On Mar 12, 2020, at 11:23, Marco Sulla <mail.python.org@marco.sulla.e4ward.com> wrote:
On Thu, 12 Mar 2020 at 19:10, Andrew Barnert <abarnert@yahoo.com.via.e4ward.com> wrote:
No, because the return value only lives until (effectively) the end of the statement. A statement has no value, so the effect of an expression statement is to immediately discard whatever the value of the expression was. (In CPython this is an explicit stack pop.)
Except for the case of interactive mode, of course, where an expression statement binds the value to the _ variable.
Okay, so it seems I was confused by the REPL feature.
Anyway, since the object is not discarded until the expression statement ends, it has no effect on speed.
Well, in many cases, I think it should be possible to tell from either the AST or the bytecode that a value that’s popped and discarded could have been popped earlier. Compilers for lots of other languages routinely do this kind of static analysis even though it’s a lot more complicated in, say, C++ than in Python. But I don’t think that would actually help this case. Each temporary is immediately consumed by the next opcode, not discarded, so the problem must be that the __add__ method (or rather the C API slot) can’t tell that one of its operands is a temporary and can therefore be reused if that’s helpful. And as I understand it (from a quick scan) the reason it can’t tell isn’t that the refcount isn’t 1 (which is something CPython could maybe fix if it were a problem, but it isn’t). Rather, it is already 1, but a refcount of 1 doesn’t actually prove a temporary value, because there are PyNumber C API functions that may be using the value without incref’ing it that end up calling the numpy code. Which is something I don’t think CPython could fix without removing those API functions. Anyway, I think you’re right that del couldn’t help here. Even if it could, surely the solution to “a+b+c+d is slow” can’t be “just write (del (del a+b)+c)+d and it’ll be fast” if we want anyone to use Python without laughing and/or cursing.

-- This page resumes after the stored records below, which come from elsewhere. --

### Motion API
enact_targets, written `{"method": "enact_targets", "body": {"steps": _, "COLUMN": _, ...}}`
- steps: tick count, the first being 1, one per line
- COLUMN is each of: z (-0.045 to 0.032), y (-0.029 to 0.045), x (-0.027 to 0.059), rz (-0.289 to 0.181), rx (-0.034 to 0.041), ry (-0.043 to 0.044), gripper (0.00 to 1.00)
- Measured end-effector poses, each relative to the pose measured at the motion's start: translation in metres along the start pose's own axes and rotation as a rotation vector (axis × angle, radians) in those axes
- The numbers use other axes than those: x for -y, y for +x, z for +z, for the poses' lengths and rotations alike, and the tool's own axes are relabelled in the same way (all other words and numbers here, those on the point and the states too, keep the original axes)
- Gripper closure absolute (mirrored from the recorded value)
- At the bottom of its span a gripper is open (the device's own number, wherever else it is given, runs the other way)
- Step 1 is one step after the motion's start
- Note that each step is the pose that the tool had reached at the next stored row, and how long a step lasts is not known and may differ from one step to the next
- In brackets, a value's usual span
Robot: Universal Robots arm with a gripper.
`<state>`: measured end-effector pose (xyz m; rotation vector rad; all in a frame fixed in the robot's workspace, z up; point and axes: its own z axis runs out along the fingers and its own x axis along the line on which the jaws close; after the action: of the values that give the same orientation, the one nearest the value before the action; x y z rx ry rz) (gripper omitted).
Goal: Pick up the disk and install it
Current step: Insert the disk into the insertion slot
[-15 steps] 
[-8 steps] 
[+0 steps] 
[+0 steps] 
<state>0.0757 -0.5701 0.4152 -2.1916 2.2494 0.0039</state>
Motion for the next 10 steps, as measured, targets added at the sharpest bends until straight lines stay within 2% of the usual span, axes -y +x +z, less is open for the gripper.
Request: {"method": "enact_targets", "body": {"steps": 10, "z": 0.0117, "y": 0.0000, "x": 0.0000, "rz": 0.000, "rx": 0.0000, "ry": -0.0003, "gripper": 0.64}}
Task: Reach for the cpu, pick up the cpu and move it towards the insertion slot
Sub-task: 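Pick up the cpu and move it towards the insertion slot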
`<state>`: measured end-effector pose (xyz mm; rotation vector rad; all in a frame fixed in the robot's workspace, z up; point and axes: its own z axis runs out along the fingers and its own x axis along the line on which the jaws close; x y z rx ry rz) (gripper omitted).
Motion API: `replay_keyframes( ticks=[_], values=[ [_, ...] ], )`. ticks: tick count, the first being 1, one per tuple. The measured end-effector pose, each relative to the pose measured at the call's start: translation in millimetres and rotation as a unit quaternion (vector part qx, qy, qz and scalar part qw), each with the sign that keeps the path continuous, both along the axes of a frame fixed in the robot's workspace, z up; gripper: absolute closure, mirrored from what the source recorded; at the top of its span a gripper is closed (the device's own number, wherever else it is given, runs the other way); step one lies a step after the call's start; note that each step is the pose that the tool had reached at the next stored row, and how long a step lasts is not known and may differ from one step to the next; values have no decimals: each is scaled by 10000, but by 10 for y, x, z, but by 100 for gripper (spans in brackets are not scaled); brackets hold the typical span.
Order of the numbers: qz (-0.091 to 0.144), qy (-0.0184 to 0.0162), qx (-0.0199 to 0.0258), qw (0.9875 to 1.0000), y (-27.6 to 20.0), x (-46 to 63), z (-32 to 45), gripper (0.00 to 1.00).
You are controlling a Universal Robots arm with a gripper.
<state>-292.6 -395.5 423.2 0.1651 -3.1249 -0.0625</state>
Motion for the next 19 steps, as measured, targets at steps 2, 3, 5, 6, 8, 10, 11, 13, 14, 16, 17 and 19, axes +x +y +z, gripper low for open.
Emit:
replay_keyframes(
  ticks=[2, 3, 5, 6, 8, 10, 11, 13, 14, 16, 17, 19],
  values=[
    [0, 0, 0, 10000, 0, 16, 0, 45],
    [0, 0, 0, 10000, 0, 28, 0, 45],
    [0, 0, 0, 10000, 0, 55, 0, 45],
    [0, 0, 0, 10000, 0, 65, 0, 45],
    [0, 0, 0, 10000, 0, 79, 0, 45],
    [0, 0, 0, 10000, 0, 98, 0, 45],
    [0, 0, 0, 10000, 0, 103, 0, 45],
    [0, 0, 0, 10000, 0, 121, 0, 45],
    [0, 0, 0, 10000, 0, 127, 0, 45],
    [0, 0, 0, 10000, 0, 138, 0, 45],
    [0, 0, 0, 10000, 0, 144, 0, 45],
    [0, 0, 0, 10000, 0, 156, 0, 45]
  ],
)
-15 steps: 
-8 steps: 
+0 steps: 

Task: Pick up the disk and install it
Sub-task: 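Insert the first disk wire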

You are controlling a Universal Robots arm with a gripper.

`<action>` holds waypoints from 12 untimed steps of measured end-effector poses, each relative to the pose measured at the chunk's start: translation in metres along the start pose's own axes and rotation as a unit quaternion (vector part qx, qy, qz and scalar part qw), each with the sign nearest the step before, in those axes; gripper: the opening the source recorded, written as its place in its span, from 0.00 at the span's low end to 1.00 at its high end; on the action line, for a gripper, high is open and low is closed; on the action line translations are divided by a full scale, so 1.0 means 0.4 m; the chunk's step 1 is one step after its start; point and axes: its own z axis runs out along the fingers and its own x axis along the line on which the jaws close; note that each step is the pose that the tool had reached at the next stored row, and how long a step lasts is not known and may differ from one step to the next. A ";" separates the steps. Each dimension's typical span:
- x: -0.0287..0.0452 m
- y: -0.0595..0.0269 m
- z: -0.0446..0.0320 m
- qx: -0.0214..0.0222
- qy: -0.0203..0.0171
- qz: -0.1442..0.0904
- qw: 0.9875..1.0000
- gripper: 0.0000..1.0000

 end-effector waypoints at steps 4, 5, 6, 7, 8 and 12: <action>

On the contrary, for what I have read, the numpy patch removes the temporary ndarrays immediately. This speeds up calcula with large ndarrays. So there's no need to change the `del` behaviour. Python could implement something similar to the numpy patch for large immutables.
But they’re not actually immutable values. They’re mutable values that we happen to know aren’t being mutated by any Python code, but might still be mutated by arbitrary C API code farther up the stack. How could CPython detect that, except by the same kind of hack that numpy does to see if there are any C API calls on the stack and assume that any of them might have mutated any values they could see? I suppose it could track calls out to C functions as they happen and mark every value that was live before the call, and then instead of numpy checking refs==1 is could check refs==1 && !c_flagged, and then it wouldn’t need the C frame hackery. But that seems like it would slow down everything in exchange for occasionally helping numpy and a few other C extension libs. And I’m not sure it would work anyway. Values created by C extensions have to start off flagged, but then values created and used internally by numpy won’t look temporary to numpy, right?